→ Data block:
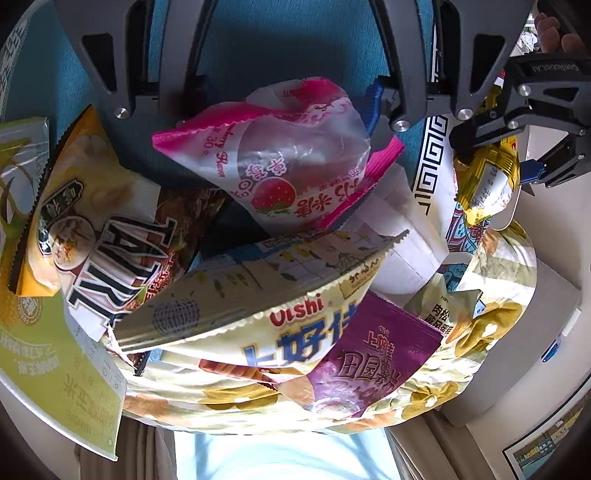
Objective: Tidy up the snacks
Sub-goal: 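Grasp the yellow wrapped snack with the left gripper while the right grasps the pink bag, then carry both bags over the cardboard box and open both grippers to drop them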
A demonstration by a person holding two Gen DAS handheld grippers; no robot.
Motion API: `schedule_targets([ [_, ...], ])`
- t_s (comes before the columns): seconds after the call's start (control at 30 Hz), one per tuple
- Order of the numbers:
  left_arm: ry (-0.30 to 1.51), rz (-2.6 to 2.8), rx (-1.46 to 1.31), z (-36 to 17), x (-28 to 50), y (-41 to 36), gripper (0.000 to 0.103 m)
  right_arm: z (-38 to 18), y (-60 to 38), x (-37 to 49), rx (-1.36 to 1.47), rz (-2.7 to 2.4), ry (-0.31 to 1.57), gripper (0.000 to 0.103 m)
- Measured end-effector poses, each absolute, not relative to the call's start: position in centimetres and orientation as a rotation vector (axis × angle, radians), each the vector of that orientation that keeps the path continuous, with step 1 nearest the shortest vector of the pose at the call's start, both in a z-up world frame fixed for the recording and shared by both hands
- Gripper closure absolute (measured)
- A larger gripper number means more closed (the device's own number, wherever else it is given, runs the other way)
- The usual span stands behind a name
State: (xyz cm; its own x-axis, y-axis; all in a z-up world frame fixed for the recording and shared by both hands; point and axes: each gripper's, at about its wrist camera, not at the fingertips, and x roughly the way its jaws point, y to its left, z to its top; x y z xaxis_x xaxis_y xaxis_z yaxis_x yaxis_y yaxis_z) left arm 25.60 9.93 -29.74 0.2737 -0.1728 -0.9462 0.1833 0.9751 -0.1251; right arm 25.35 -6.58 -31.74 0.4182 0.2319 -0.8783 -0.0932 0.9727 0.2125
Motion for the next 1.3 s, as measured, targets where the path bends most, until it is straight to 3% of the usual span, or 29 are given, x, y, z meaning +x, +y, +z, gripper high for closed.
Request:
schedule_targets([
  [0.4, 1.177, -0.347, 0.028, -23.2, 26.0, 7.3, 0.024, -27.8, -8.5, 21.7, 0.165, 0.179, 1.101, 0.051],
  [0.77, 1.011, -0.447, 0.078, -15.9, 28.7, -0.8, 0.024, -19.3, -15.6, 20.2, 0.216, 0.064, 0.908, 0.051],
  [1.3, 0.917, -0.475, 0.082, -10.7, 36.1, -22.6, 0.024, -12.5, -34.4, 23.1, 0.264, 0.03, 0.725, 0.051],
])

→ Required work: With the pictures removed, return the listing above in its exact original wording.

→ Output for this task:
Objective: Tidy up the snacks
Sub-goal: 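Grasp the yellow wrapped snack with the left gripper while the right grasps the pink bag, then carry both bags over the cardboard box and open both grippers to drop them
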A demonstration by a person holding two Gen DAS handheld grippers; no robot.
Motion API: `schedule_targets([ [_, ...], ])`
- t_s (comes before the columns): seconds after the call's start (control at 30 Hz), one per tuple
- Order of the numbers:
  left_arm: ry (-0.30 to 1.51), rz (-2.6 to 2.8), rx (-1.46 to 1.31), z (-36 to 17), x (-28 to 50), y (-41 to 36), gripper (0.000 to 0.103 m)
  right_arm: z (-38 to 18), y (-60 to 38), x (-37 to 49), rx (-1.36 to 1.47), rz (-2.7 to 2.4), ry (-0.31 to 1.57), gripper (0.000 to 0.103 m)
- Measured end-effector poses, each absolute, not relative to the call's start: position in centimetres and orientation as a rotation vector (axis × angle, radians), each the vector of that orientation that keeps the path continuous, with step 1 nearest the shortest vector of the pose at the call's start, both in a z-up world frame fixed for the recording and shared by both hands
- Gripper closure absolute (measured)
- A larger gripper number means more closed (the device's own number, wherever else it is given, runs the other way)
- The usual span stands behind a name
State: (xyz cm; its own x-axis, y-axis; all in a z-up world frame fixed for the recording and shared by both hands; point and axes: each gripper's, at about its wrist camera, not at the fingertips, and x roughly the way its jaws point, y to its left, z to its top; x y z xaxis_x xaxis_y xaxis_z yaxis_x yaxis_y yaxis_z) left arm 25.60 9.93 -29.74 0.2737 -0.1728 -0.9462 0.1833 0.9751 -0.1251; right arm 25.35 -6.58 -31.74 0.4182 0.2319 -0.8783 -0.0932 0.9727 0.2125
Motion for the next 1.3 s, as measured, targets where the path bends most, until it is straight to 3% of the usual span, or 29 are given, x, y, z meaning +x, +y, +z, gripper high for closed.
Request:
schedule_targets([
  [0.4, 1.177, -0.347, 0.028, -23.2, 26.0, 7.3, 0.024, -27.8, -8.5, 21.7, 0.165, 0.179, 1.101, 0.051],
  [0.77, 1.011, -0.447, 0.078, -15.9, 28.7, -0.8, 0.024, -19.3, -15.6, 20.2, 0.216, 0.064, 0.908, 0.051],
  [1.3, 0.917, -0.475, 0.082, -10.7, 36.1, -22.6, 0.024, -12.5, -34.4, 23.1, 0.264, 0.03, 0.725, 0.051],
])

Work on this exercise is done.